生徒を指導するにも、いい指導とよくない指導があります。
今の学校に来て、私がすごいと思う学級指導をする担任の先生に出会いました。
その先生から頂いた資料に、三つの指導について書かれていました。
なるほどと思ったので紹介したいと思います。
指導の三つの種類
一つ目は
対処的指導です。
起こってしまった問題行動について指導する場面です。
誰かを殴ったとか、不要物を持ってきたこととかについて指導することです。
二つ目は
予防的指導です。
守らなければいけない規則や、その意味について説明したり
生徒が躓きそうな内容を予測して指導する方法です。
情報モラルの指導や、薬物乱用防止の指導、校則のガイダンス、行事参加前の注意
などはこれに当たります。
三つ目は
開発的指導です。
日記や学級通信、学級イベントなどを通して、生徒が自らの判断で向上する機会を多く持ち
自分の生活の仕方を自分で高めることができるような手立てを講じることです。
学級の目標を決めたり、班や係で学級のための活動を考えたり、委員会などの活動を具体化するなどの活動です。
冒頭に「いい指導」「よくない指導」と書いたのですが、実際はどの指導も必要になってくることです。
ただ、自分が考えなくてはいけないなと思ったことは、対処的な指導に偏ってはいないかということでした。
やってしまったことを追いかけて、それを指導することに終始していないかということです。
もちろん、教員ですから、二つ目の予防的な指導(俗に先取り指導などとも言われます)は意識してきたつもりです。
たとえば、朝の学級活動で目標を示し、それができたかどうかを放課後の学級活動で評価する
みたいなことはやってきました。
ただ、対処的指導も予防的指導も、本質的には教師がコントロールする指導からは抜け出しにくいです。
今の学校に来て、三つ目の開発的な指導という視点を持つようになりました。
子どもを指導するとき、最も短時間で準備なくできるのは対処的な指導です。
予防的な指導は事前に言わなければいけないので、ある程度先を見据えて指導を入れなければいけません。

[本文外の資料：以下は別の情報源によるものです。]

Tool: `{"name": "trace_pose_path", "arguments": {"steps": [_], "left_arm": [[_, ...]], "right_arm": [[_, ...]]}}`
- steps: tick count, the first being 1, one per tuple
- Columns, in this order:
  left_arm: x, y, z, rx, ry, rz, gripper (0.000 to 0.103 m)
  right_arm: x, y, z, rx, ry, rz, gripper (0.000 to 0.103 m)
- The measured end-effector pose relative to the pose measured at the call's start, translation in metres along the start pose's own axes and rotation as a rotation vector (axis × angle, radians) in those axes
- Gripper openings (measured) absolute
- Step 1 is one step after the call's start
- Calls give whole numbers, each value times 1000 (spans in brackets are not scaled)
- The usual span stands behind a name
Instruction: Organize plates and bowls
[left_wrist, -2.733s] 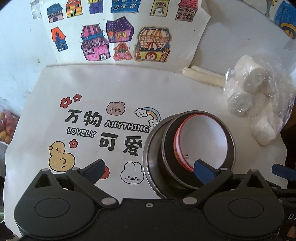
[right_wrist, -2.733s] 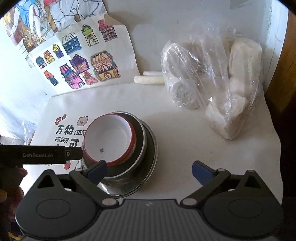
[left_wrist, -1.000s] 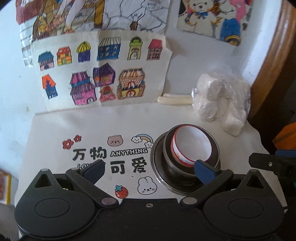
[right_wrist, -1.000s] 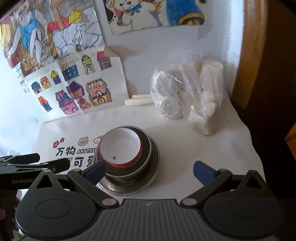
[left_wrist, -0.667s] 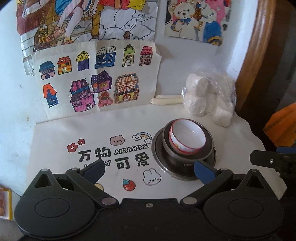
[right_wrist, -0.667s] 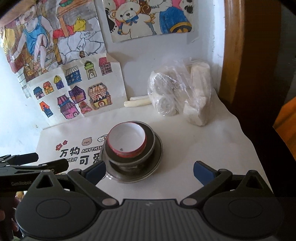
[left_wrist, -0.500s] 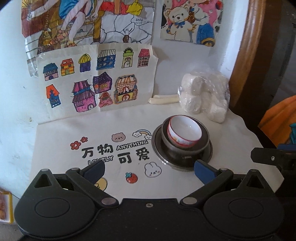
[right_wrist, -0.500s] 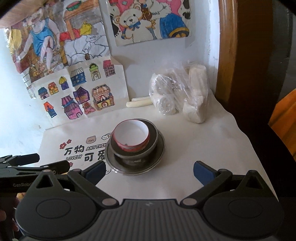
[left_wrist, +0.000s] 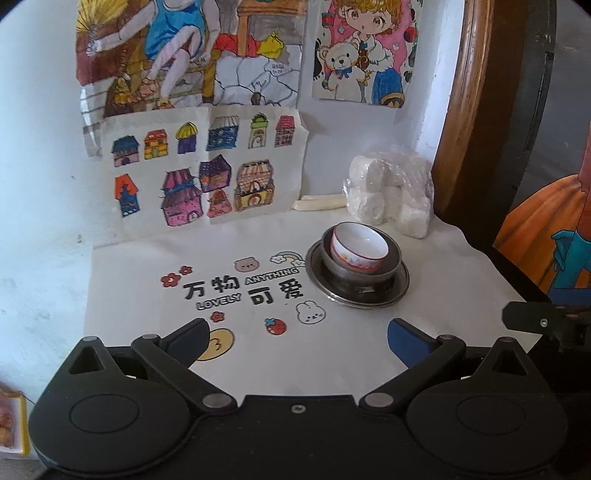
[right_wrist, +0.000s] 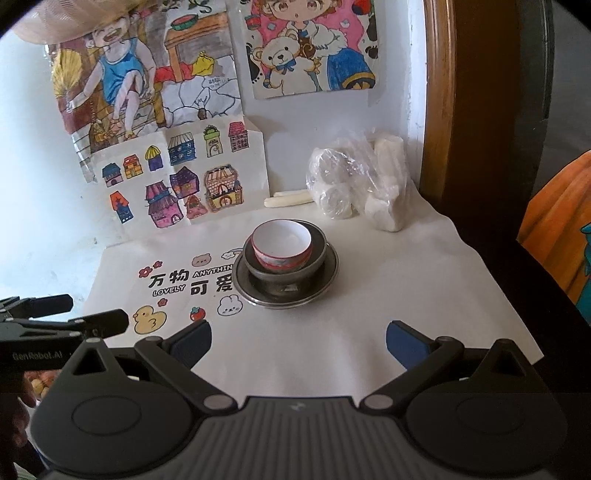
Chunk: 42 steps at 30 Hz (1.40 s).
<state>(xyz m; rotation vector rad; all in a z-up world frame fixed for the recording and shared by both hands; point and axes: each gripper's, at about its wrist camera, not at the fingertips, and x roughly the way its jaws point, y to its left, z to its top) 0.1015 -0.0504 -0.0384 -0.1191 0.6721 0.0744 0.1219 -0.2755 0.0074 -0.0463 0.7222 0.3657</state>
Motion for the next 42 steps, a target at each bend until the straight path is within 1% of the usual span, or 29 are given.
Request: {"name": "trace_pose_path", "arguments": {"steps": [6,12,21,25,29,33,42], "left_arm": [[-18,5,-12,11,-41,7,102],[-25,7,-23,0,-28,-6,102],[-29,-5,-37,19,-9,-34,102],[-28,-8,-36,8,-3,-46,102],[-26,-12,-35,25,-5,-55,102],[-24,-13,-33,33,2,-53,102],[-21,-12,-31,21,6,-50,102]], "right_arm": [[-21,5,-12,-31,-47,-4,103],[-27,4,-28,-14,-32,0,103],[-38,0,-49,11,-26,-18,103],[-41,-3,-51,15,-27,-22,103],[-41,-6,-50,20,-28,-23,103],[-36,-11,-49,37,-16,-11,103],[-29,-9,-43,27,-1,5,103]]}}
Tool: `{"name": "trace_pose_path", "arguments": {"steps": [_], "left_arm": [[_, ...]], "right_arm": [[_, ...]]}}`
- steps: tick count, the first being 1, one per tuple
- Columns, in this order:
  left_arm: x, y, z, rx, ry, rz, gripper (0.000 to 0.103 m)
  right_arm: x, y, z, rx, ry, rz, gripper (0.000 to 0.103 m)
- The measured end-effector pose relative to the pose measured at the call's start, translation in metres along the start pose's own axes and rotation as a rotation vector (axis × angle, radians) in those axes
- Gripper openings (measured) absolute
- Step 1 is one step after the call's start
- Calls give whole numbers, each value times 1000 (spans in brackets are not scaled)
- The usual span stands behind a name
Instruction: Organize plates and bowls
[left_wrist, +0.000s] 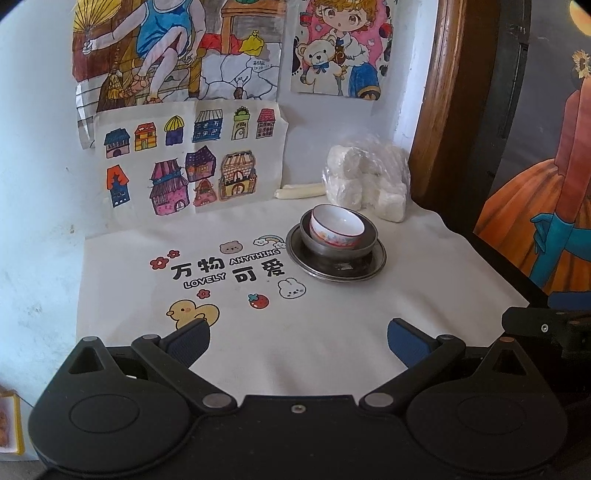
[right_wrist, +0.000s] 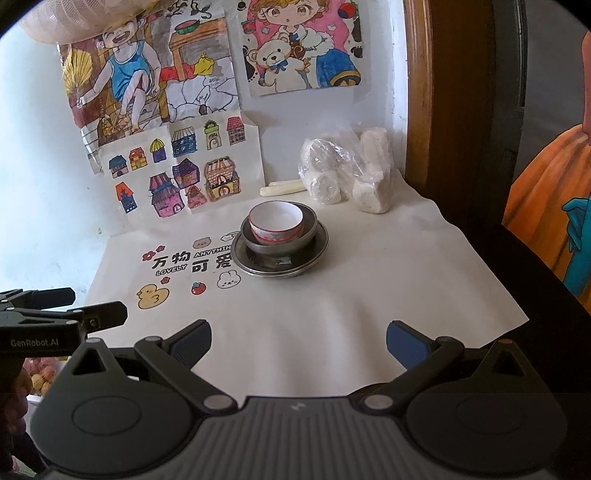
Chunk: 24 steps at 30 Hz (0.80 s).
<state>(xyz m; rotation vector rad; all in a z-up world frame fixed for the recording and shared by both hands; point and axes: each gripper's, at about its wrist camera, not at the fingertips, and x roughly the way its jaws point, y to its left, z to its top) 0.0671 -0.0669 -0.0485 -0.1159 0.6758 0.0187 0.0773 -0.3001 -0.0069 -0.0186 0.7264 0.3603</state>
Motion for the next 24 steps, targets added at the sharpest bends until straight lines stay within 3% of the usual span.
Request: {"name": "trace_pose_path", "arguments": {"steps": [24], "left_arm": [[10,5,3,-16,17,-10,102]], "right_arm": [[11,3,5,1,29,-4,103]]}}
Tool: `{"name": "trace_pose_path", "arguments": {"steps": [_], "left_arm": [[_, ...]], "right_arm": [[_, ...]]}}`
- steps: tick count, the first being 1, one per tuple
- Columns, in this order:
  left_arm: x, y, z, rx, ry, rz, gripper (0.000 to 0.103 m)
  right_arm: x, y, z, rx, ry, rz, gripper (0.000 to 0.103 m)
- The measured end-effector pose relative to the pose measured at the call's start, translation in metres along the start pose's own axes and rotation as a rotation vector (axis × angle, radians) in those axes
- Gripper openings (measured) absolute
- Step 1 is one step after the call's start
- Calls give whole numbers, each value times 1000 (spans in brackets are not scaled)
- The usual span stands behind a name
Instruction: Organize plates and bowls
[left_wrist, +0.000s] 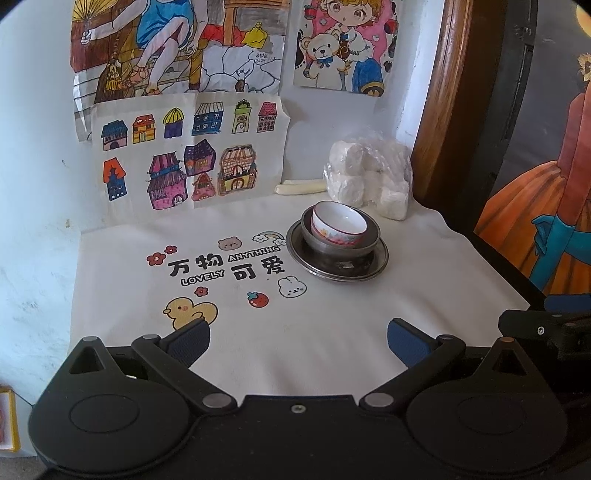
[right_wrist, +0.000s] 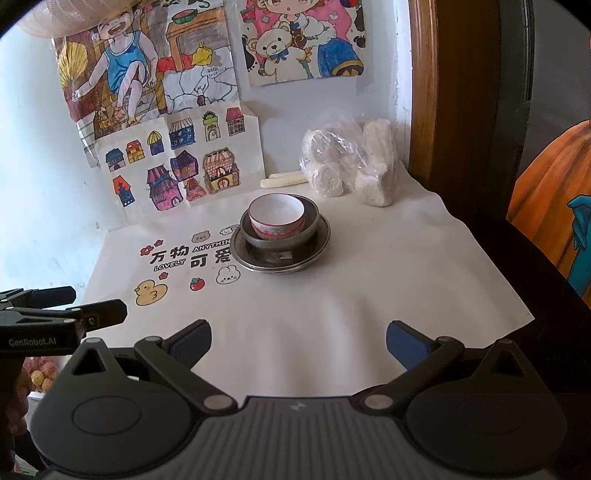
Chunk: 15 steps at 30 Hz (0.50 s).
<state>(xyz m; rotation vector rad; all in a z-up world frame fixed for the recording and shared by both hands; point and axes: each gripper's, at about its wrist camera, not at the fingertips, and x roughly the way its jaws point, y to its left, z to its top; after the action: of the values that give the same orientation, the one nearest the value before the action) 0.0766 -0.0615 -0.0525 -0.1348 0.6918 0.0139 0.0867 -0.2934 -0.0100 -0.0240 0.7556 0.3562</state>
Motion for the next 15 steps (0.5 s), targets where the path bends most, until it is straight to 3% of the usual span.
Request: {"name": "trace_pose_path", "arguments": {"steps": [15], "left_arm": [[2,1,1,-6,2,-7,102]], "right_arm": [[4,2,3,-12,14,0,103]]}}
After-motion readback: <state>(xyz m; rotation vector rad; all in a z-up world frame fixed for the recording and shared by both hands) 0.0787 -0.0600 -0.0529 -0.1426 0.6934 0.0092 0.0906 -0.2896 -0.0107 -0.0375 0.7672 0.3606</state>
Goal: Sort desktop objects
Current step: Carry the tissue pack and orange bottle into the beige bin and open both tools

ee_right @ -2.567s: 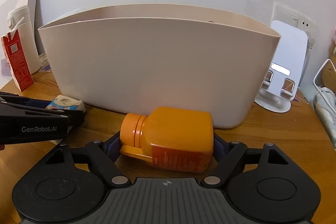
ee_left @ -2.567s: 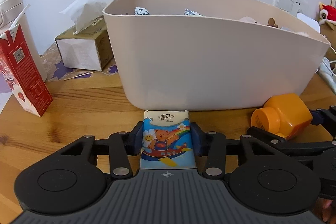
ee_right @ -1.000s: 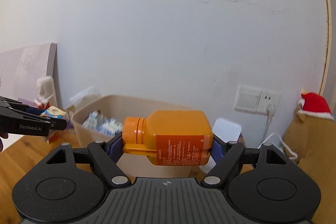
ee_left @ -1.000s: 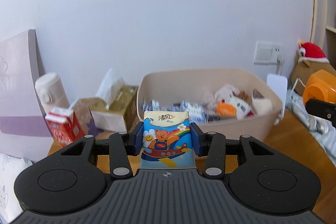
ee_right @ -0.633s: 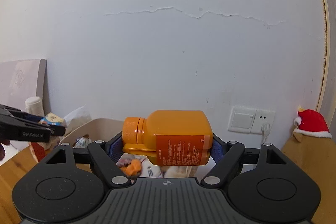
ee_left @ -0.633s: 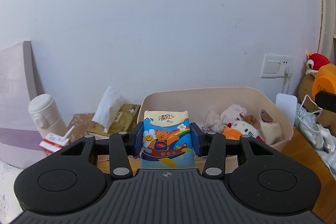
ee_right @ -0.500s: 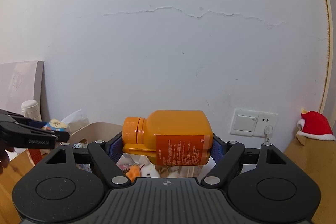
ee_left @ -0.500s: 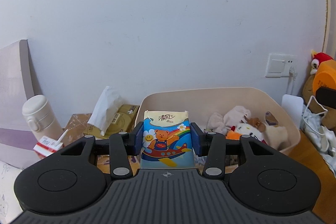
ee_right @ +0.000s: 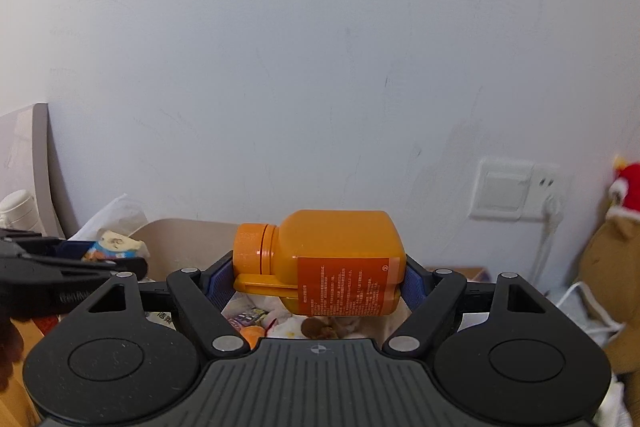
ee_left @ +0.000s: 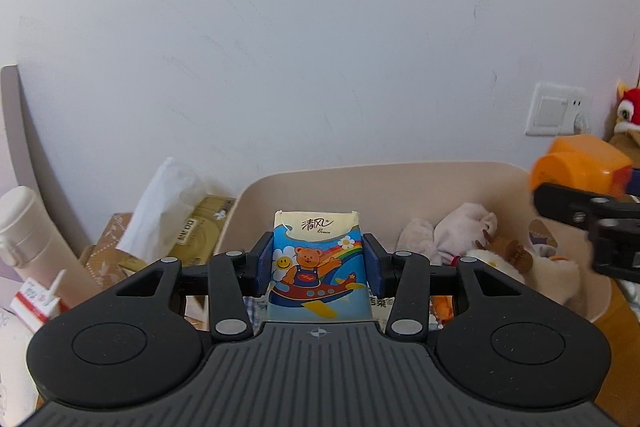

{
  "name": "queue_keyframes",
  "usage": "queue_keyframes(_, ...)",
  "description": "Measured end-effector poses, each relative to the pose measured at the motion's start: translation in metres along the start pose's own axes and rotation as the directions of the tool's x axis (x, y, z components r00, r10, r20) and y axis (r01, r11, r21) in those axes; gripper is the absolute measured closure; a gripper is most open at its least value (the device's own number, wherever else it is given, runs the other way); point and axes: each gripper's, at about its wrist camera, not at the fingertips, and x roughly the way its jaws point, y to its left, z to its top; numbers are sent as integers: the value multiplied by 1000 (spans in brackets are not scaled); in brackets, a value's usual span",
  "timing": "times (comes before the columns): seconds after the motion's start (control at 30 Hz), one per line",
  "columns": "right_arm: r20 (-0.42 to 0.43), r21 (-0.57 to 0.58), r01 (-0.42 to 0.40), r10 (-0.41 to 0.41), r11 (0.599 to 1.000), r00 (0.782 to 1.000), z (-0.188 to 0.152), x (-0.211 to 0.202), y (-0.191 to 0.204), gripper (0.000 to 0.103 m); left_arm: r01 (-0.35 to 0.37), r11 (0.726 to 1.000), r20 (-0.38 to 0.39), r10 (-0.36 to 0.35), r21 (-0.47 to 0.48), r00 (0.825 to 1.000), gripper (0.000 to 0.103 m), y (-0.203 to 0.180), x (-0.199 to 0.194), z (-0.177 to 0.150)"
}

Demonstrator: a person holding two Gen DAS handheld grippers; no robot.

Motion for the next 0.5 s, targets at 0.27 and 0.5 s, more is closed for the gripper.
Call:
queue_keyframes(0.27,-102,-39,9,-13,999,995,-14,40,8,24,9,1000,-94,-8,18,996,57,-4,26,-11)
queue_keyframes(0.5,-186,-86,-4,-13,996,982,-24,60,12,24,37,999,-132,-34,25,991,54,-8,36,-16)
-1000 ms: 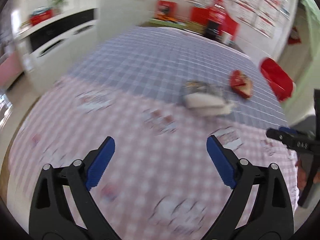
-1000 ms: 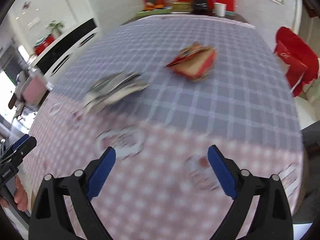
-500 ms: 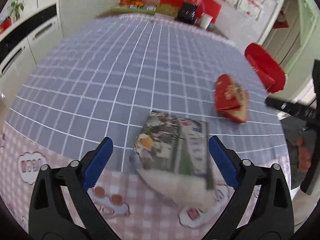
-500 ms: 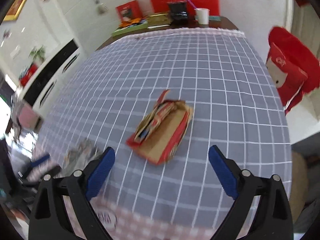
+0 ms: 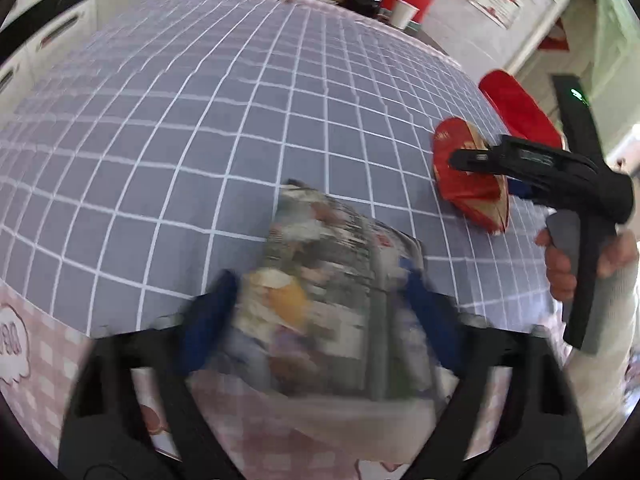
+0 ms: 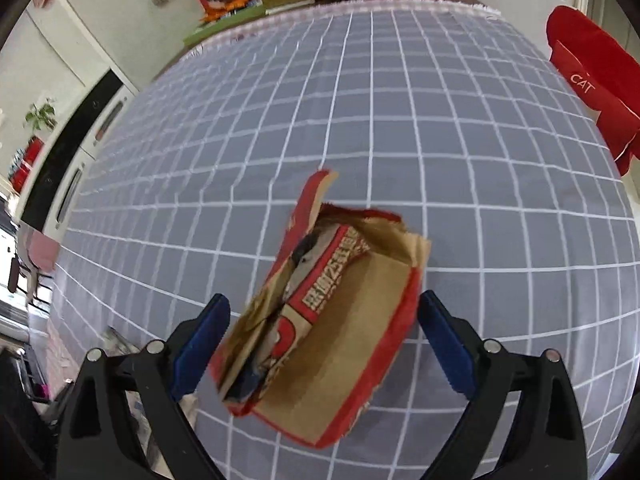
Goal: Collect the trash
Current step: 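Grasp the brown-red paper bag with the right tool while the left tool grasps the newspaper sheet, then carry the paper bag and newspaper sheet over the blue bin and open both tools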
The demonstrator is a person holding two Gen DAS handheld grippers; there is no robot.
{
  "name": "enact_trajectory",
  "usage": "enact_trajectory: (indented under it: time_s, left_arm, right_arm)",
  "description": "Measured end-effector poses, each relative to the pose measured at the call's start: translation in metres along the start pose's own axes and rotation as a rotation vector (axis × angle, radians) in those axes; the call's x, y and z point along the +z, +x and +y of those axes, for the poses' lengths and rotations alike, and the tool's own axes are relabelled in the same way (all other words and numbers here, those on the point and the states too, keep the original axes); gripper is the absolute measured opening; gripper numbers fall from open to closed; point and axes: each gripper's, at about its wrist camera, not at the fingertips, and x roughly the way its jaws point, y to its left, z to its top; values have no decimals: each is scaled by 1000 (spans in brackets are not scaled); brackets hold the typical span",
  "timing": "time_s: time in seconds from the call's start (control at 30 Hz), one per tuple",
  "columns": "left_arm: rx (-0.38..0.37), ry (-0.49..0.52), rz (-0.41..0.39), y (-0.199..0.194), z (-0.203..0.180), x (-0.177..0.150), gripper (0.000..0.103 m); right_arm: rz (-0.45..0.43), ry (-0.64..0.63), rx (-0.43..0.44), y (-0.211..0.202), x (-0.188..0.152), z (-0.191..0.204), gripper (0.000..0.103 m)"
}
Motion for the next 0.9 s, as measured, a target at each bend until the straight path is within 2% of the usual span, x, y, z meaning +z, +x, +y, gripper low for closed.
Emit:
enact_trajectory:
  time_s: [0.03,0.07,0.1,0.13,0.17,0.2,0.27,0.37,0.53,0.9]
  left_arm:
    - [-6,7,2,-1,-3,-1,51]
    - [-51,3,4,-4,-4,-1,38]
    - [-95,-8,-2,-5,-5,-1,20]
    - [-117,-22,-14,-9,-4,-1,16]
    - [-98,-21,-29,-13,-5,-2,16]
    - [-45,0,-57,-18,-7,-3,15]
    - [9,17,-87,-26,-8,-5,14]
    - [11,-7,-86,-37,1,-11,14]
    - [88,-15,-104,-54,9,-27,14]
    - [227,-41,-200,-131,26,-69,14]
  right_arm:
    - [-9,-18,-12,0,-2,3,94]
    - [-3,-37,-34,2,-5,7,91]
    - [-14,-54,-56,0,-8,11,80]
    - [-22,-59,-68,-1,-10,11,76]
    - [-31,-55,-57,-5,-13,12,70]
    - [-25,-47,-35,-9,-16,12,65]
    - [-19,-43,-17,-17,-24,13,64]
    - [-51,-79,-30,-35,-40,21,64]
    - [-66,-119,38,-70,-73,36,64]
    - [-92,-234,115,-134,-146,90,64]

開発的な指導は少なくとも月単位での見通しを持たなければできないことです。
指導をする側の人間が先を見ていないと、対処的な指導ばかりになってしまいます。
先にも話しましたが、対処的な指導も必要です。しかし、それに偏っていては、生徒の本当の成長にはつながらないです。
教育だとわかりづらいので、ちょっと違うかもしれませんが、病気を例に考えてみると
病気になってから、その病気の薬を使ったり、手術など、治療を行うのが対処的な対応です。
かかりそうな病気を予測して、予防注射などの措置をあらかじめ取っておくのが、予防的な対応です。
病気にかかりにくい、健康的な生活を送れる知識や方法を身に着けることが開発的な対応です。
どれも必要な措置ですが、病気になった後、薬ばかりを使われていたら、体の方だっておかしくなってきますよね。
ましてや成長途中の人間の心ですから、山ほどの危機を迎えています。
そのたびに薬を入れられる心は、それだけでおかしくなってしまうかもしれません。
理想論かもしれませんが、教育に携わる者は、対処的な指導より、開発的な指導を心がけるくらいでちょうどいいと思います。
対処的な指導を行わなければいけない場面なんて、毎日ありますから。
偉そうなことを書いていますが、自分自身への戒めの意味が一番強いです。
クラス替えを前にしたこの時期、対処的な指導に追い立てられる自分の学級を見て
自分の担任としての力量のなさを感じます。
「もし、自分が担任ではなかったなら、この子たちをもっと成長させられたかもしれない」
学級を持つたびに、私が持つジレンマです。